Julia GC, heap fragmentation, out of memory, push!/append!

I saw the juliacon22 video from Christine Flood about Julia GC. I’m glad to see that the GC is finally getting some attention and not just the compiler. It’s long overdue.

Let’s just address the elephant in the room: The Julia GC has a memory fragmentation problem. There I said it. I brought this possibility up (I wasn’t sure at that time) on this forum a few times over the years (all the way back since julia 0.2) but this was always brushed aside. The standard answer seems to be: Julia GC doesn’t have a problem, it’s you (i.e. you have a memory leak). My code didn’t, but proving that was pretty impossible due to the lack of tooling to find memory leaks in user code.

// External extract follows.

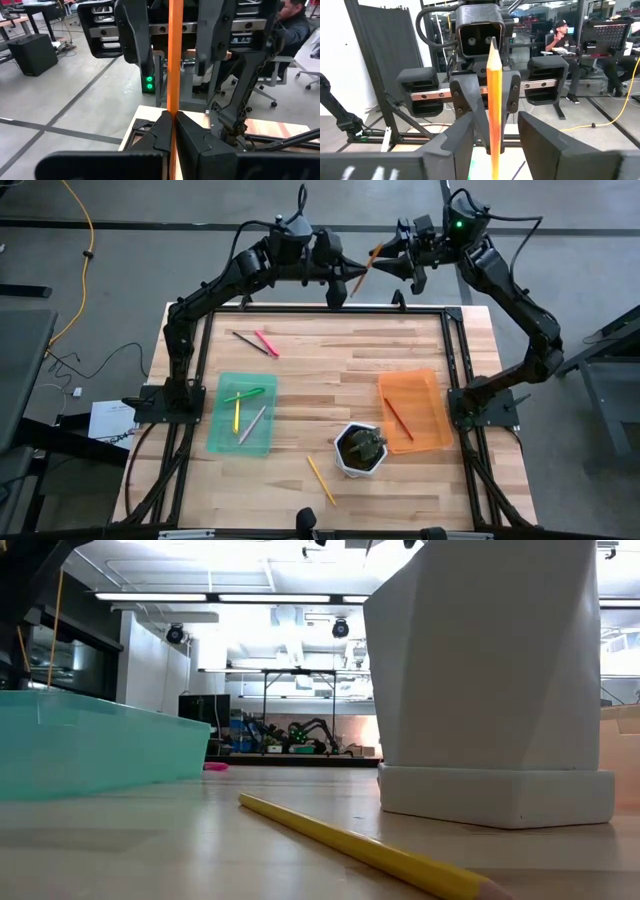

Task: Sort pens & pencils
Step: Put the orange pencil into the orange bin

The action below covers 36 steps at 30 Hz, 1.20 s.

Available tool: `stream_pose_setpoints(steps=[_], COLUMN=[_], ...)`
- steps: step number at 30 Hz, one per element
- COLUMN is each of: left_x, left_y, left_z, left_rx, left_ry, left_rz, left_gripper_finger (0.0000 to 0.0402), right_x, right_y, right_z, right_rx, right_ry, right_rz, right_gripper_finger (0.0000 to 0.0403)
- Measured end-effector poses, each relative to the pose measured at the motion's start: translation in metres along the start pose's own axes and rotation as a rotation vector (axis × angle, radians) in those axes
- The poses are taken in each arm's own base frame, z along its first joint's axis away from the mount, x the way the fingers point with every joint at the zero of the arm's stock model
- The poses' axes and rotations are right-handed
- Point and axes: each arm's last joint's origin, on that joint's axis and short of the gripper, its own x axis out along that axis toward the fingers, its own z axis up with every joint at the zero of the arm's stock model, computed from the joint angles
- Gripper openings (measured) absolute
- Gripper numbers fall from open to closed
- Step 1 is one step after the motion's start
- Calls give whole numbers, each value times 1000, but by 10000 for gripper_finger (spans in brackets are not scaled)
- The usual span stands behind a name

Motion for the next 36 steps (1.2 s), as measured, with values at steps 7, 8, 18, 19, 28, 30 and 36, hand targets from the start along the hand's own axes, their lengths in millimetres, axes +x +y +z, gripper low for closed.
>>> stream_pose_setpoints(steps=[7, 8, 18, 19, 28, 30, 36], left_x=[0, 0, 0, 0, 0, 0, -1], left_y=[0, 0, -1, -1, -2, -1, 1], left_z=[0, 0, 0, 0, -4, -6, -18], left_rx=[0, 0, -1, -1, 39, 33, 67], left_ry=[0, 0, -2, -2, 31, 57, 189], left_rz=[0, 0, -38, -40, -65, -64, 45], left_gripper_finger=[5, 5, 5, 5, 54, 79, 128], right_x=[0, 0, 0, 0, 0, 0, 0], right_y=[0, 0, 0, 0, 0, 0, 0], right_z=[0, 0, 0, 0, 0, 0, -2], right_rx=[-4, -4, -7, -8, -3, -3, 28], right_ry=[0, 0, 0, 0, 1, 1, 12], right_rz=[0, 0, 1, 1, 5, 0, -4], right_gripper_finger=[82, 72, 5, 6, 3, 3, 3])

Anyway it’s good to see that Christine finally acknowledged the fact that even without a user memory leak Julia can take more and more of host memory until you run out (I’ve experienced this myself). This is of course heap fragmentiation although she never uses that term. Admitting that you have a problem is the start of recovery :slightly_smiling_face:

Unfortunately the immediate things planned seem to be about performance (parallel GC, shorter collect time) rather than fixing fragmentation. Due to the current constraint of non-movable heap memory I’m not sure if this problem can ever be fully solved. To fix it completely you’ll probably have to relax that constraint. Hopefully the future GC work will also try to address (or at least mitigate) fragmentation.

What I do now is adapt my code to avoid fragmentation as much as possible. This is also good for performance. So instead of using push!/append! and only try to use just enough memory as required (like you would in languages like Java/C# with GCs that don’t have fragmentation issues) I preallocate a fixed amount of memory (more than strictly needed sometimes) and initialize everything with zeros. That’s of course an old school trick. That solved an out of memory problem I had in an application.

I feel that in the documentation push! and append! (and similar functions) should have a warning saying that the use of these for large number of elements (tens of thousands) will cause heap fragmentation, slow run time and possibly an out of memory. A warning like “push!/append! considered dangerous” might not be out of place.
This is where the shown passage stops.